Choose Borg if storage efficiency is paramount and your backup target is a single server or local disk reachable over SSH. Borg’s deduplication and compression are excellent, and its append-only mode is a strong defence against a compromised client trying to delete history. The catch: Borg essentially wants SSH or a local path. There is no native object-store support, so cloud storage means a helper such as Rclone or Borgbase.
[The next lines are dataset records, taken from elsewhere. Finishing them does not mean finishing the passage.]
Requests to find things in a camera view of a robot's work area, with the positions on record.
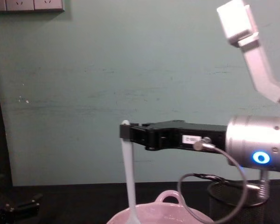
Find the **bowl handle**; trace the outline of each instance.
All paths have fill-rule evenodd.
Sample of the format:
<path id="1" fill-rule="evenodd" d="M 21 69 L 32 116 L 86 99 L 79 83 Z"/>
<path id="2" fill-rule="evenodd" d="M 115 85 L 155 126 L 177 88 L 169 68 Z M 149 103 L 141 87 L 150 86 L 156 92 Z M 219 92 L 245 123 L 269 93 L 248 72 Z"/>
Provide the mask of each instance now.
<path id="1" fill-rule="evenodd" d="M 165 190 L 162 193 L 160 193 L 160 195 L 157 197 L 157 199 L 155 200 L 155 202 L 163 202 L 165 200 L 166 197 L 175 197 L 178 201 L 178 204 L 182 204 L 181 203 L 181 198 L 178 195 L 178 192 L 175 190 Z"/>

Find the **silver cylindrical motor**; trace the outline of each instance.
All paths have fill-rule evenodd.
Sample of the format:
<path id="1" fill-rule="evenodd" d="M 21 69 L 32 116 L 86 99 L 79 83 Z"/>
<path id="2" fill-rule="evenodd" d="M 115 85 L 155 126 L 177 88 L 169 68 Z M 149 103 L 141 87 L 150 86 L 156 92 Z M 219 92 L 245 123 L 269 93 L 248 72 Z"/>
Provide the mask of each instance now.
<path id="1" fill-rule="evenodd" d="M 243 167 L 280 172 L 280 118 L 233 117 L 227 127 L 226 152 Z"/>

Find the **black clamp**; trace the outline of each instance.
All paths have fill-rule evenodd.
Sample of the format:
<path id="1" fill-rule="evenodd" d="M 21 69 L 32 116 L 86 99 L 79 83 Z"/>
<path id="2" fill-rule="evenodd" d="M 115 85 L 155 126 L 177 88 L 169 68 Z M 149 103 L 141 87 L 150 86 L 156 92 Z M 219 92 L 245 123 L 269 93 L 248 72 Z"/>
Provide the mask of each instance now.
<path id="1" fill-rule="evenodd" d="M 194 150 L 193 144 L 204 137 L 212 144 L 225 149 L 227 126 L 186 123 L 171 120 L 159 123 L 131 123 L 120 125 L 120 138 L 145 146 L 146 150 L 157 151 L 166 148 Z"/>
<path id="2" fill-rule="evenodd" d="M 37 216 L 40 208 L 41 194 L 35 195 L 31 201 L 11 206 L 6 204 L 0 209 L 0 224 L 14 224 L 26 218 Z"/>

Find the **pink bowl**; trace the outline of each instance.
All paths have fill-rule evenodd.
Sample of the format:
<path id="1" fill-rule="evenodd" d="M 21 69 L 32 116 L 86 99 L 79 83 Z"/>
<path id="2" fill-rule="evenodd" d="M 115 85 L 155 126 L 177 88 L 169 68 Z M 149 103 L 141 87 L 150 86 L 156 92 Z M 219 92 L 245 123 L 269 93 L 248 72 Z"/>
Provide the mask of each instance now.
<path id="1" fill-rule="evenodd" d="M 178 204 L 164 203 L 166 197 L 175 197 Z M 202 224 L 192 217 L 181 205 L 177 191 L 166 190 L 162 192 L 155 202 L 136 205 L 138 219 L 142 224 Z M 212 221 L 205 214 L 192 209 L 200 218 L 205 221 Z M 117 213 L 107 224 L 125 224 L 130 215 L 129 208 Z"/>

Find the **screw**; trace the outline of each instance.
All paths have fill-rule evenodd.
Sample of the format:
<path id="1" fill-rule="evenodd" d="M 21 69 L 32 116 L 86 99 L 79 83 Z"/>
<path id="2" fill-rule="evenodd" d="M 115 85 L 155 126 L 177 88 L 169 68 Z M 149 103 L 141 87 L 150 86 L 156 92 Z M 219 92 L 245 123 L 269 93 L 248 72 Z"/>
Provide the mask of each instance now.
<path id="1" fill-rule="evenodd" d="M 193 145 L 193 148 L 196 150 L 196 151 L 201 151 L 203 150 L 203 141 L 197 141 L 194 143 Z"/>
<path id="2" fill-rule="evenodd" d="M 202 141 L 203 143 L 211 143 L 211 139 L 209 137 L 204 137 Z"/>
<path id="3" fill-rule="evenodd" d="M 273 147 L 273 148 L 272 148 L 272 151 L 273 151 L 273 153 L 278 153 L 278 152 L 279 152 L 279 150 L 278 150 L 277 147 Z"/>

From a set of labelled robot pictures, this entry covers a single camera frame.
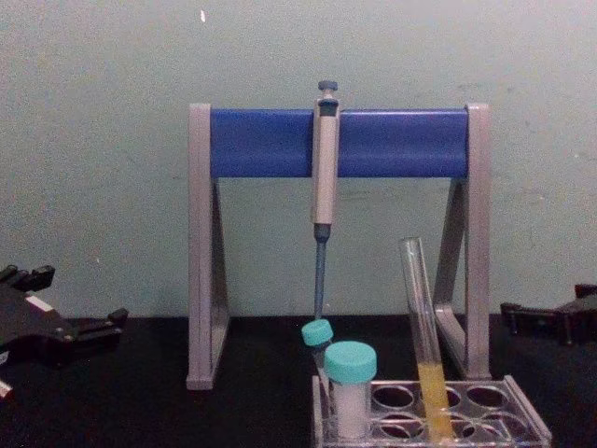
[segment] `test tube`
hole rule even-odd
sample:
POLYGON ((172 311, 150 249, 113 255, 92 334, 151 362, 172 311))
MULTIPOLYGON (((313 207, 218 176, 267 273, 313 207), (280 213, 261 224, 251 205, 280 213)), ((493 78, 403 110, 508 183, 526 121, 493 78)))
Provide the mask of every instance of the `test tube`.
POLYGON ((440 442, 453 438, 453 432, 450 417, 445 412, 448 409, 448 395, 421 238, 403 239, 400 242, 400 255, 429 437, 433 442, 440 442))
POLYGON ((329 398, 329 381, 324 371, 324 352, 332 344, 334 331, 327 319, 317 319, 304 325, 300 332, 305 345, 311 349, 319 380, 326 391, 326 396, 329 398))
POLYGON ((366 343, 333 343, 324 357, 331 411, 339 439, 362 440, 371 432, 371 380, 377 355, 366 343))

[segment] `gray stand frame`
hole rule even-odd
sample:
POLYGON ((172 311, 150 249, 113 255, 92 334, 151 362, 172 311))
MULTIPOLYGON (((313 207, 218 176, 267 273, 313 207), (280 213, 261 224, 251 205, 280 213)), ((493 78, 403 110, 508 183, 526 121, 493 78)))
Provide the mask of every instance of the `gray stand frame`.
MULTIPOLYGON (((434 306, 440 334, 464 378, 489 379, 490 110, 468 110, 468 177, 453 179, 437 265, 434 306), (451 306, 465 240, 465 329, 451 306)), ((214 387, 229 324, 217 180, 210 173, 211 107, 188 114, 187 389, 214 387)))

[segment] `micropipette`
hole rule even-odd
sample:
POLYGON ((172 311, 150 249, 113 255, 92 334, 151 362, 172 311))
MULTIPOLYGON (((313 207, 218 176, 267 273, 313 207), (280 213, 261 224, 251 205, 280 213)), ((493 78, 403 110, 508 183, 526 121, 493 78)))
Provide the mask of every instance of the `micropipette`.
POLYGON ((324 307, 324 276, 326 243, 331 231, 338 176, 338 142, 340 104, 333 97, 338 89, 334 81, 320 81, 322 97, 315 100, 313 111, 312 208, 313 236, 317 242, 315 255, 315 319, 320 319, 324 307))

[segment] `teal screw cap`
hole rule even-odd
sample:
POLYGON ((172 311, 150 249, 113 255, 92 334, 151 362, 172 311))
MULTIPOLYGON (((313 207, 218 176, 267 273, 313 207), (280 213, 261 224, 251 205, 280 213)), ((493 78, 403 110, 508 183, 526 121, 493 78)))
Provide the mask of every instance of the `teal screw cap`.
POLYGON ((327 319, 317 319, 303 325, 300 330, 302 333, 302 340, 310 347, 326 343, 334 336, 332 327, 327 322, 327 319))
POLYGON ((333 343, 326 349, 324 370, 330 379, 343 385, 365 383, 377 373, 377 354, 366 343, 333 343))

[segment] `white label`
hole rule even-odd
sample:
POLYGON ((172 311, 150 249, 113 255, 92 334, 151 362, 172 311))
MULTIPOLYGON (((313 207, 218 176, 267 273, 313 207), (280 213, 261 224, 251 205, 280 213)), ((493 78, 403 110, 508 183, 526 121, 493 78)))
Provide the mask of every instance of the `white label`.
POLYGON ((31 303, 32 305, 34 305, 37 308, 39 308, 41 311, 45 312, 45 313, 47 313, 48 311, 52 311, 53 310, 53 308, 51 306, 49 306, 44 301, 38 299, 36 296, 28 296, 26 298, 26 300, 29 303, 31 303))

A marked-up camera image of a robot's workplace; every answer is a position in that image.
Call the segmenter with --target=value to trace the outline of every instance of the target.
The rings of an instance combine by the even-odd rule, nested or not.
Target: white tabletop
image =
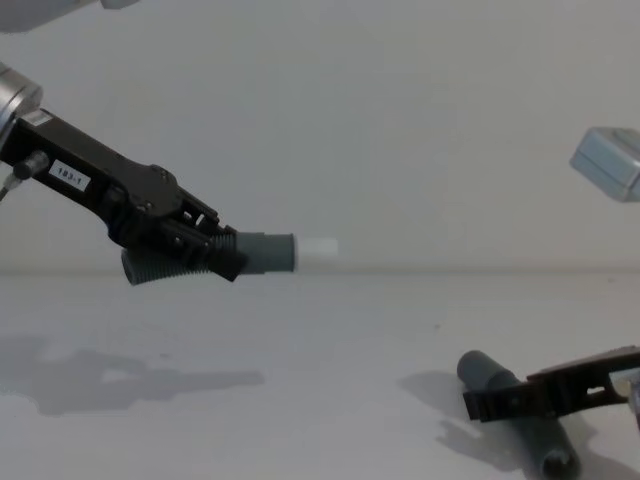
[[[640,277],[0,279],[3,478],[533,479],[465,419],[458,358],[529,373],[638,343]],[[640,479],[626,407],[568,419]]]

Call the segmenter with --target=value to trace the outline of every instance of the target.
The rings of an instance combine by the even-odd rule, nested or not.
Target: gray plastic tube
[[[469,390],[493,390],[521,383],[511,371],[479,351],[468,352],[460,359],[458,378]],[[543,478],[579,478],[580,459],[557,419],[531,417],[510,420],[509,423],[522,439]]]
[[[243,275],[296,270],[296,241],[294,235],[266,235],[238,233],[236,248],[249,258]],[[171,277],[211,274],[208,270],[189,270],[176,261],[153,252],[123,250],[122,266],[131,285],[141,285]]]

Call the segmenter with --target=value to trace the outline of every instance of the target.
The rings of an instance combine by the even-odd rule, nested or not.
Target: white label
[[[49,169],[49,175],[56,177],[58,180],[62,180],[67,185],[71,185],[81,192],[84,192],[89,186],[89,183],[91,183],[91,177],[80,173],[75,168],[71,168],[60,160],[53,162],[53,165]]]
[[[49,120],[52,120],[53,117],[51,115],[47,115],[42,110],[36,110],[31,113],[27,113],[22,119],[25,122],[30,123],[34,127],[39,127],[40,125],[44,125]]]

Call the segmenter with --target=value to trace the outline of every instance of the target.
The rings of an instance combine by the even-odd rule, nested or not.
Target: silver metal cylinder
[[[40,107],[42,88],[0,63],[0,154],[16,117]]]

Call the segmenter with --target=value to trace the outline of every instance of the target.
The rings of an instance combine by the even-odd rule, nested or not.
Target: white wall
[[[568,161],[640,127],[634,0],[145,0],[87,7],[0,58],[72,123],[241,229],[335,235],[369,268],[640,266],[640,207]],[[38,185],[0,267],[117,268],[104,227]]]

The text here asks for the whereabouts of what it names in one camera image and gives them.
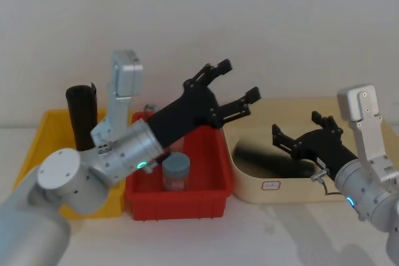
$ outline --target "beige tray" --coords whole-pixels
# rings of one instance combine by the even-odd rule
[[[252,115],[224,126],[224,134],[228,144],[230,159],[233,165],[234,193],[240,199],[253,202],[320,202],[342,201],[342,196],[325,196],[323,186],[310,179],[268,178],[265,171],[254,171],[252,167],[233,162],[231,154],[238,141],[245,141],[267,152],[287,155],[272,145],[271,127],[278,124],[282,132],[292,138],[314,129],[318,129],[311,121],[312,111],[322,116],[332,115],[344,130],[343,144],[356,153],[352,130],[340,117],[338,102],[334,98],[298,98],[284,100],[260,100],[251,106]],[[399,139],[392,128],[383,123],[382,133],[387,154],[395,165],[399,165]],[[329,192],[337,191],[334,182],[327,178]]]

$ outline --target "red plastic bin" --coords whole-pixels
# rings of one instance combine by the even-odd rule
[[[144,118],[136,113],[133,121]],[[127,178],[125,199],[136,221],[222,217],[233,193],[231,165],[221,130],[202,126],[185,136],[183,151],[190,157],[187,191],[164,191],[162,167]]]

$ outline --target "gray lid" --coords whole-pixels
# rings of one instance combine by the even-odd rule
[[[190,171],[190,159],[180,152],[173,152],[162,162],[162,172],[165,176],[180,179],[188,175]]]

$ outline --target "yellow plastic bin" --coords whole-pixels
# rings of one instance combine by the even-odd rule
[[[105,116],[105,110],[99,111],[99,120]],[[14,188],[25,178],[25,175],[35,166],[40,165],[47,156],[61,148],[75,148],[74,132],[70,124],[68,110],[49,110],[41,120],[39,129],[33,139],[31,148],[25,158],[25,162],[18,174]],[[125,201],[126,181],[113,186],[110,190],[107,203],[96,213],[80,215],[67,206],[61,207],[60,213],[68,219],[84,218],[109,218],[121,216]]]

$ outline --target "black cylinder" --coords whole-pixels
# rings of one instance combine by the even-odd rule
[[[75,144],[78,151],[94,148],[90,132],[97,125],[97,90],[92,84],[76,85],[67,89],[65,96],[72,129],[74,130]]]

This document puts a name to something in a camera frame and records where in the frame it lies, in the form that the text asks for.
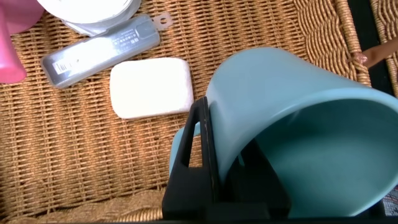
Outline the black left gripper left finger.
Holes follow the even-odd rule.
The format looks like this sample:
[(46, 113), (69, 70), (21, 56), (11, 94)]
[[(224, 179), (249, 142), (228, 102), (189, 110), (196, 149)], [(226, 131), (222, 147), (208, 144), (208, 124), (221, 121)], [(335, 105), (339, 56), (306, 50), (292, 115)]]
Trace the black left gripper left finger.
[[(190, 167), (193, 138), (201, 139), (201, 166)], [(218, 199), (218, 165), (207, 97), (191, 105), (187, 122), (173, 140), (170, 175), (162, 201), (166, 220), (200, 220)]]

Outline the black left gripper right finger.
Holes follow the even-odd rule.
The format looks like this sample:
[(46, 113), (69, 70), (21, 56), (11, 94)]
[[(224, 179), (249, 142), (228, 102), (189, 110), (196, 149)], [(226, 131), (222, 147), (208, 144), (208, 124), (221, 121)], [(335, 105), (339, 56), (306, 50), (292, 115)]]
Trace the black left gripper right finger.
[(223, 193), (239, 217), (286, 217), (291, 209), (290, 197), (254, 139), (233, 162)]

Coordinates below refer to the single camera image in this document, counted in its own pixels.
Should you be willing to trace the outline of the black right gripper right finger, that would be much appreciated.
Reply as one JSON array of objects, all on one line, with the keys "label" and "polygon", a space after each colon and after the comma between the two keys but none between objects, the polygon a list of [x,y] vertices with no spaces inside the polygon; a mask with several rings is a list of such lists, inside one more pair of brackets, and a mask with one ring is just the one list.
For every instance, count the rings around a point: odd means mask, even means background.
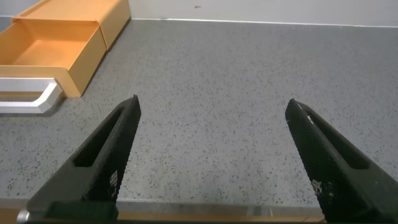
[{"label": "black right gripper right finger", "polygon": [[285,118],[328,223],[397,223],[397,181],[307,105]]}]

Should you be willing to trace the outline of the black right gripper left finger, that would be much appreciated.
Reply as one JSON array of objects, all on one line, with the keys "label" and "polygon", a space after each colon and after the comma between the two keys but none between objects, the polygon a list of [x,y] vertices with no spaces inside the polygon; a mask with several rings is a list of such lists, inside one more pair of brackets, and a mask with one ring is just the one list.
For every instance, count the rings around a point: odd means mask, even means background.
[{"label": "black right gripper left finger", "polygon": [[137,96],[118,104],[34,194],[27,223],[104,223],[116,200],[141,117]]}]

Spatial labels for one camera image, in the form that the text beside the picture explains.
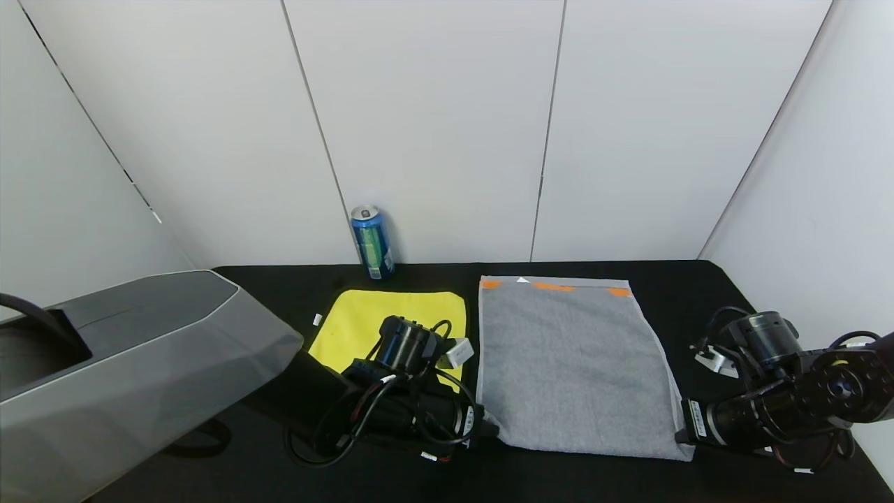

Choose Restic if you want to back up straight to object storage — S3, B2, Wasabi and the like — without an intermediary, or if you value backend flexibility and a single static binary. Restic is wonderfully portable and its multi-backend design is its biggest strength. The trade-off is that for some workloads it has historically used more memory and been a touch less storage-efficient than Borg, though both improve constantly.

In practice: SSH-reachable server, lean towards Borg. Cloud object store as the off-site leg, lean towards Restic. Either one, run consistently, beats the cleverest scheme you never automate.

A backup you run by hand is a backup you will forget. Wrap your chosen command in a small script, then drive it with a systemd timer. Create /etc/systemd/system/backup.service:

[Unit]
Description=Nightly Restic backup

[Service]
Type=oneshot
EnvironmentFile=/etc/restic/backup.env
ExecStart=/usr/local/bin/run-backup.sh

And /etc/systemd/system/backup.timer:

[Unit]
Description=Run backup nightly

[Timer]
OnCalendar=*-*-* 02:30:00
Persistent=true
RandomizedDelaySec=900

[Install]
WantedBy=timers.target

Persistent=true runs a missed backup if the machine was asleep at 02:30, and RandomizedDelaySec spreads load if many machines back up to the same target. Enable it with sudo systemctl enable --now backup.timer, and every run lands in the journal (journalctl -u backup.service). Keep credentials and passphrases in the EnvironmentFile, locked down to mode 600 and owned by root.

A backup you have never restored is a hypothesis, not a backup. Schedule a recurring restore test — even monthly — that pulls a known file out of the latest snapshot and checks it. For Restic:

restic restore latest --target /tmp/restore-check --include /etc/hostname
diff /etc/hostname /tmp/restore-check/etc/hostname && echo "restore OK"

For Borg, borg extract a small archive into a scratch directory and compare. Also run borg check or restic check on a schedule to catch silent corruption early. The day you genuinely need a restore is the worst possible time to discover the process does not work.

Borg and Restic both deliver encrypted, deduplicated, compressed backups that are cheap to store and quick to run. Borg edges ahead on storage efficiency over SSH; Restic wins on backend flexibility, especially straight-to-cloud. Pick the one that fits your storage, automate it with a systemd timer, satisfy the 3-2-1 rule with an off-site copy, and — above all — test your restores. The best backup remains the one that actually happens.